Грозные вести, доносившиеся до них из разных уголков страны, вызывали в некоторых членах команды тоскливое чувство оторванности от мира. «Некоторым членом», как нетрудно догадаться, был опять-таки Табунщиков, который частенько восклицал, хлопая себя по коленке:

– Эх! Там великие дела делаются, а мы тут землю копаем!

Бобышев с улыбкой оглядывался в темноту салона:

– Так это же хорошо, Саныч! Чем дальше от великих дел, тем лучше. Целее будем!

Но Табунщиков только отмахивался и требовал от Юры сделать погромче – а вдруг там Кремль взяли, пока они тут шатаются по степи?

Сам он, как ни странно, был сторонником дальнейшего «раскачивания корабля».

– Нам нужен позор и поругание, чтобы возродиться, – говорил он убежденно. – Пусть грянет гром, тогда и перекрестимся! Чтобы как в Смуту, чтобы поляки на кремлевские стены полезли, вот тогда и вспомним, кто мы есть, голубчики! А до той поры – ни-ни, так и будем куклу в президентском кресле менять!

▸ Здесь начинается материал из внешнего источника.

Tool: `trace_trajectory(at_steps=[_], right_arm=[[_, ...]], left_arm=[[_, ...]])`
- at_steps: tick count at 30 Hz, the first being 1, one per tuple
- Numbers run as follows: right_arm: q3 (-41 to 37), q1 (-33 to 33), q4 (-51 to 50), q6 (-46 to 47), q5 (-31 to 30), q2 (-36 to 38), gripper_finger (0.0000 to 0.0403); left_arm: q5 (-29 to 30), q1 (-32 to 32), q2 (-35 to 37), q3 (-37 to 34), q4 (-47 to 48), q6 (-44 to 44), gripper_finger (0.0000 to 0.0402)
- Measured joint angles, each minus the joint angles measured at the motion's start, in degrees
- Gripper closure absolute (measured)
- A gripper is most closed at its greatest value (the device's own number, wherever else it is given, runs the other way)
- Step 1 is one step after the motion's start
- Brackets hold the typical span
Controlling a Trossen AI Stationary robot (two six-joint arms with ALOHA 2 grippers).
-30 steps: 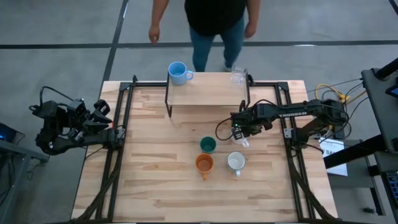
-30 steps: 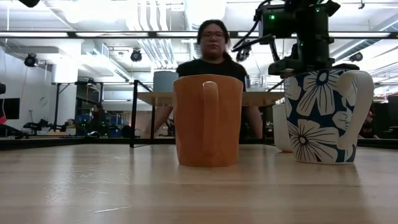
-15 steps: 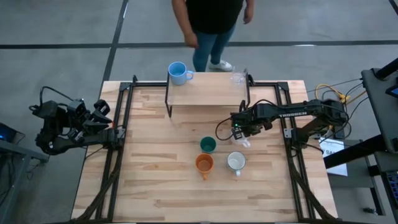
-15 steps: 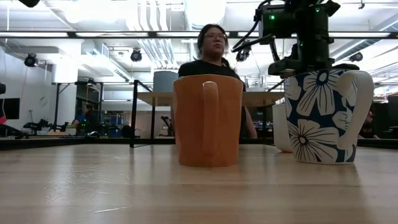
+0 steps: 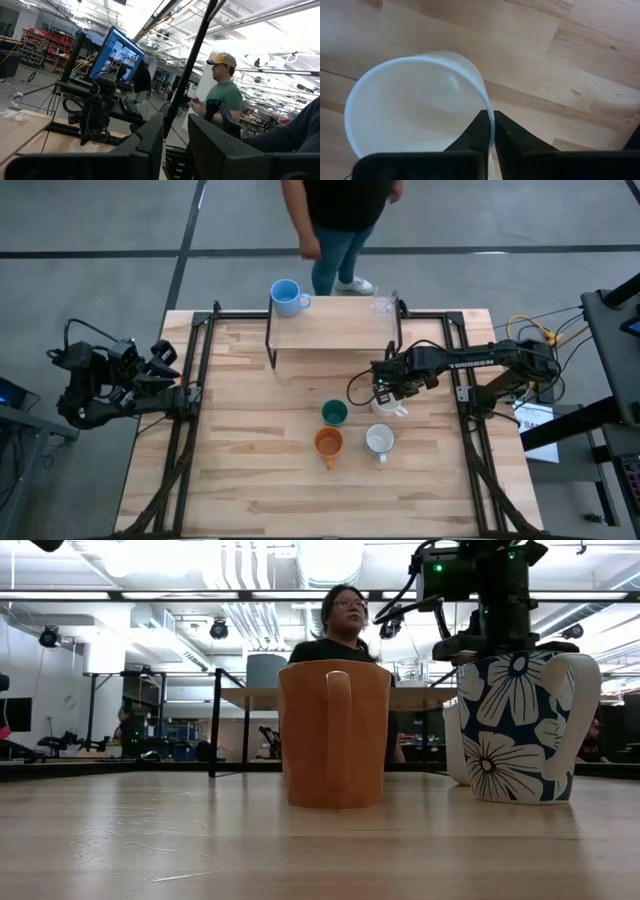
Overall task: Stack small to large cups/mugs on shelf
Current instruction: Put the white mug on the shelf
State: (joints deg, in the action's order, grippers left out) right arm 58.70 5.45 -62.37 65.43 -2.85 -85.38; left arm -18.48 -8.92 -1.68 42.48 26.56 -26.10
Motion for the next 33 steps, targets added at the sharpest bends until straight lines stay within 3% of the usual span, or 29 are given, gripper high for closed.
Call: trace_trajectory(at_steps=[14,33], right_arm=[[3.7,0.0,-1.1,-2.1,0.8,0.1,0.0394],[27.2,1.3,-13.8,-14.5,-1.7,0.0,0.0394]], left_arm=[[0.0,0.0,0.0,0.0,0.0,1.2,0.0324],[0.0,0.0,0.0,0.0,0.0,1.5,0.0324]])
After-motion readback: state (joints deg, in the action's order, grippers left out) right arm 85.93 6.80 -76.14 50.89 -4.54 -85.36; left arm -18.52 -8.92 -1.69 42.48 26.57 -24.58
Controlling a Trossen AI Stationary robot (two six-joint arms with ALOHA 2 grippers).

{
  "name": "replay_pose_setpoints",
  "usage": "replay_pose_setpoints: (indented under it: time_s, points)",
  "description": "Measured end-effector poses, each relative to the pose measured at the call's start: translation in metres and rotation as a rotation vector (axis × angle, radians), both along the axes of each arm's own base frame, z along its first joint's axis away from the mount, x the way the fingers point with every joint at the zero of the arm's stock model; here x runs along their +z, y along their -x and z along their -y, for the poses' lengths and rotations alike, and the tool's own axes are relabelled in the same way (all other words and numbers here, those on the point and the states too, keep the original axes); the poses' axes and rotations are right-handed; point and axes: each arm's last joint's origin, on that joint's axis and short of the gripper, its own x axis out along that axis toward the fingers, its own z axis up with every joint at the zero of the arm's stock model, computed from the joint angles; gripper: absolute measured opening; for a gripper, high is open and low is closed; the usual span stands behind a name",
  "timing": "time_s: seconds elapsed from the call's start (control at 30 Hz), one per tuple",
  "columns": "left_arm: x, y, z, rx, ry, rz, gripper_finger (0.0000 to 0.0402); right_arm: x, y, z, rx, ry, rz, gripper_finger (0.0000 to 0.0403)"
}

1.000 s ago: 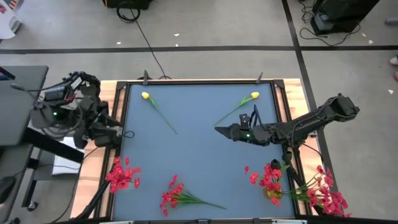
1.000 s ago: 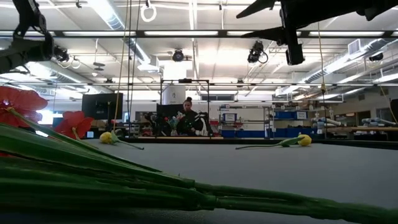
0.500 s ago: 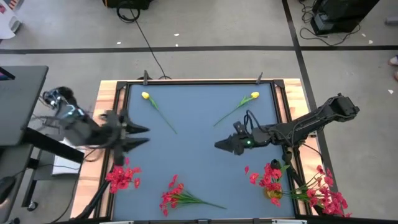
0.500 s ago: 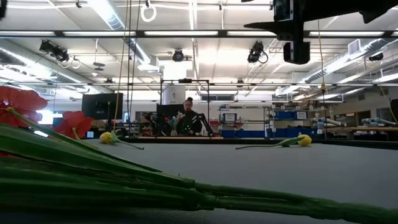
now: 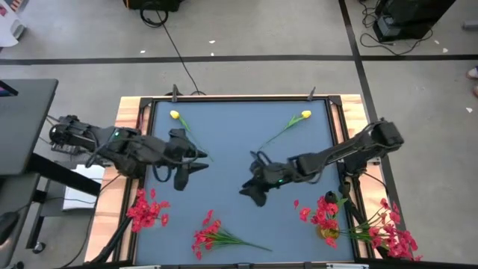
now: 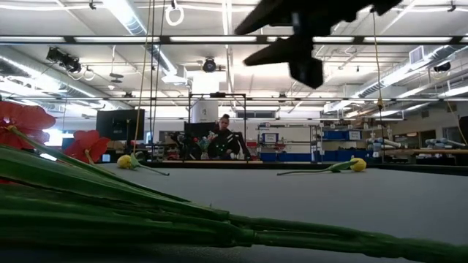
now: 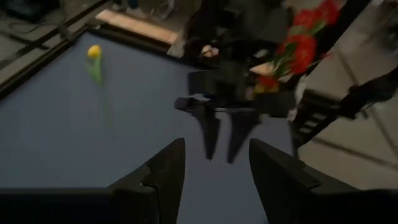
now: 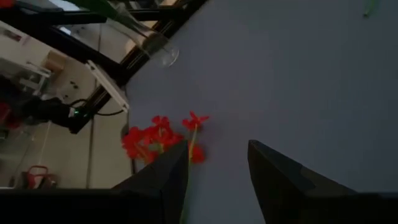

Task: Sort flowers into vase by color
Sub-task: Put the red flowers into the transparent vase

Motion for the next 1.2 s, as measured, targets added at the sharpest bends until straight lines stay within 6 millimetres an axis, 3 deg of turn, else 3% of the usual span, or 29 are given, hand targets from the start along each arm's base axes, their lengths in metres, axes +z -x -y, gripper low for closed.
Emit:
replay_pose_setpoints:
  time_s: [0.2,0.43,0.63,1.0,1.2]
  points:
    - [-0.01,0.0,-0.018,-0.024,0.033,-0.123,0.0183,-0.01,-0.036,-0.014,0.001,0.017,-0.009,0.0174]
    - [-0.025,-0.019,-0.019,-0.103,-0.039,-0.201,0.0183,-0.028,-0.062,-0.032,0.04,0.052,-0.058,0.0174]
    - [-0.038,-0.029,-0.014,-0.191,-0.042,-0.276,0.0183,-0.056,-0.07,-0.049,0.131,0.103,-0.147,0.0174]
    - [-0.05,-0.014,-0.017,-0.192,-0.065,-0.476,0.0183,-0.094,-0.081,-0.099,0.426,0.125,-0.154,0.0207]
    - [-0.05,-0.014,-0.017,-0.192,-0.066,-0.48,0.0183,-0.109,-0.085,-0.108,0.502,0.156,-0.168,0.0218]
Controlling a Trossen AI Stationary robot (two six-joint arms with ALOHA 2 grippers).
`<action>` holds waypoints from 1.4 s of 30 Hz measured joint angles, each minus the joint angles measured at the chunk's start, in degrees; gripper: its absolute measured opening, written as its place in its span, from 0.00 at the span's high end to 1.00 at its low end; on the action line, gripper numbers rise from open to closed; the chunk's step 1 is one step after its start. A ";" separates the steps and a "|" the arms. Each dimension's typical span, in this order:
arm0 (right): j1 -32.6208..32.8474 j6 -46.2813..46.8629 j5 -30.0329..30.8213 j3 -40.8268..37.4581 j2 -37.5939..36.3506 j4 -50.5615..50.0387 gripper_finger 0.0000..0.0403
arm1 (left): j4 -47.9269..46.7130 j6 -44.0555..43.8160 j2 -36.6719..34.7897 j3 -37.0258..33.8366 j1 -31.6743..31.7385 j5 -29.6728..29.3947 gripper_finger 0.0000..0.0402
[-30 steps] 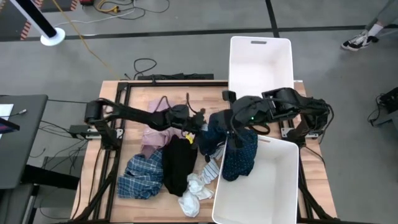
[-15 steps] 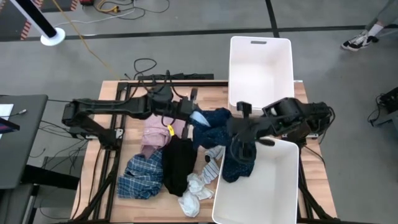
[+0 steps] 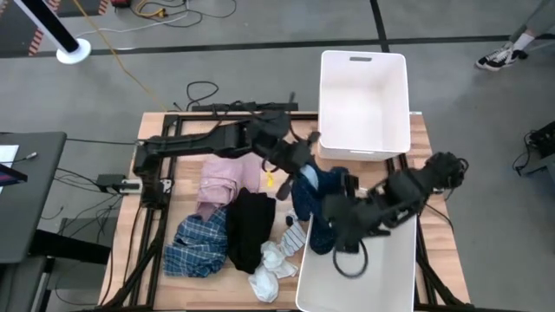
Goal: Sort clothes
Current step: Put the top blue patterned polo in the bottom laundry bin
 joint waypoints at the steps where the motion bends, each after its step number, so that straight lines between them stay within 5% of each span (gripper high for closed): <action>1: 1.30 1.00 -0.01 -0.97 -0.01 -0.11 1.00 | -0.67 0.00 0.92 1.44 -0.24 1.75 1.00; 17: 19.94 12.13 1.21 -16.35 -0.01 8.75 0.98 | 1.10 -0.03 15.18 11.39 -2.96 9.31 1.00; 33: 24.53 29.37 2.14 -35.22 0.03 22.53 0.58 | -0.90 -0.67 24.54 11.02 -2.91 13.96 1.00; 37: 25.82 31.72 4.81 -35.70 0.01 22.77 0.55 | -1.71 -2.07 25.85 10.85 -2.93 13.82 0.91; 42: 27.15 33.72 5.31 -35.18 -1.16 22.47 0.54 | -1.85 -1.67 26.04 10.85 -2.96 13.73 0.66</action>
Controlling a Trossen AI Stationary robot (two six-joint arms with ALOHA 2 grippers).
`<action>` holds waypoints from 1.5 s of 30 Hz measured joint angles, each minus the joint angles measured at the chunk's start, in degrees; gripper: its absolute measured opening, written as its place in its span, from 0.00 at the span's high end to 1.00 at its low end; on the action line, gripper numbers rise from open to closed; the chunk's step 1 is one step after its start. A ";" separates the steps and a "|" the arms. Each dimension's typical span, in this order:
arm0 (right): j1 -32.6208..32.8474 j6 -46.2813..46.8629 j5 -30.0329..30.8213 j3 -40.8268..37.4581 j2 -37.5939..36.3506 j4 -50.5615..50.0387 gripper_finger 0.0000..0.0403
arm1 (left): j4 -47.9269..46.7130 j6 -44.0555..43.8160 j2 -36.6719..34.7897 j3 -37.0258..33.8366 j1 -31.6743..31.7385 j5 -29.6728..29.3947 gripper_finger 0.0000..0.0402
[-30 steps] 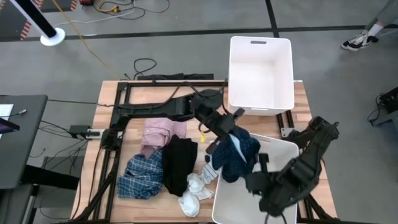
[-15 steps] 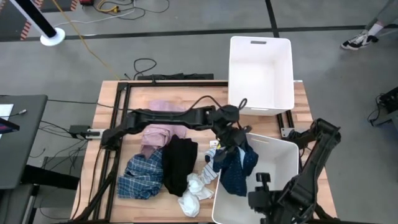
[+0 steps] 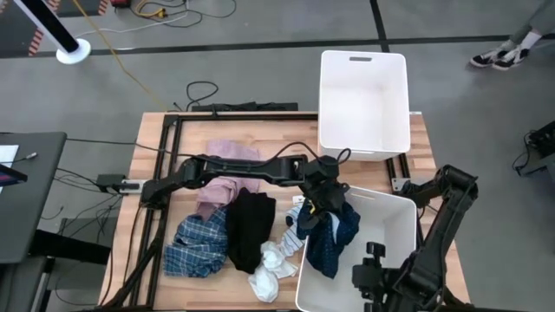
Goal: Sort clothes
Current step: Put the top blue patterned polo in the bottom laundry bin
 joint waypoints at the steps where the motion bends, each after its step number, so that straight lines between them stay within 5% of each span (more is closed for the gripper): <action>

Между тем жалоба Табунщикова была, может быть, несколько преждевременной, как и ответное замечание Бобышева. Ведь здесь, в глуши, вдали от «великих дел», дыхание смуты ощущалось, пожалуй, даже сильнее, чем в Турске и его пригородах, откуда команда начинала свой путь. Чем дальше они продвигались на север, оставляя позади крупные города, тем отчетливее становилось это дыхание. Причинами тому были, во-первых, нарастающее озлобление против власти, вызванное в этом краю давней и почти повсеместной нищетой, а во-вторых, то обстоятельство, что сама власть была представлена здесь довольно слабо и не располагала достаточными средствами для поддержания порядка. Полицейские участки были здесь малочисленны и редки, ввиду больших расстояний, о гвардии же и других, более грозных службах жители знали разве что понаслышке. Такое положение дел установилось чрезвычайно давно, еще во времена турецкого господства (на всю эту обширную область приходился тогда один-единственный кáди), и с той поры почти не изменилось. Последние же события в стране еще больше ослабили здесь страх перед законом. Впервые со времен Стеньки и Емельяна над турской степью вновь витал незримый дух раскола и мятежа. Глаза мужиков в деревнях, чуть только речь заходила о Турске или Москве, посверкивали недобрым огоньком. Их руки, сжимающие вилы или косу, выражали угрозу и как бы намекали на сокрытую в этих предметах иную, совсем не созидательную силу. Барские усадьбы еще не горели, но кое-где, по слухам, уже громили здания сельсоветов, уже грабили фермы богатых молокан, которым с давних пор принадлежали лучшие местные хозяйства. На заборах последних, гласила молва, грабители оставляли фирменный знак: то было написанное красной краской забытое и пугающее слово «экспроприация».

Темная стихия смуты принимала в этом краю отнюдь не только классовый характер. Почуяв долгожданную свободу (словечко, всяким понимаемое по-своему), повсюду активизировались всевозможные искатели легкой поживы.

В заповедных степных уголках, прежде хоть как-то охранявшихся «зелеными патрулями», ныне почти безбоязненно охотились браконьеры. При необходимости легко откупаясь от егерей – там, где те еще изредка появлялись, – они били краснокнижного горностая, голубого корсака и пятнистого оленя, ловили силками, ради дорогих чучел, скопу и белохвостого орлана, сетями выбирали из рек прущую на нерест шемаю и белоглазку. В Долгом Лимане, куда частенько заходили подозрительного вида корабли, по ночам грузили в трюмы туши сайгаков, убитых в Тихвинском заповеднике. Отправляли их будто бы в Китай, где из их внутренностей и рогов готовили различные снадобья.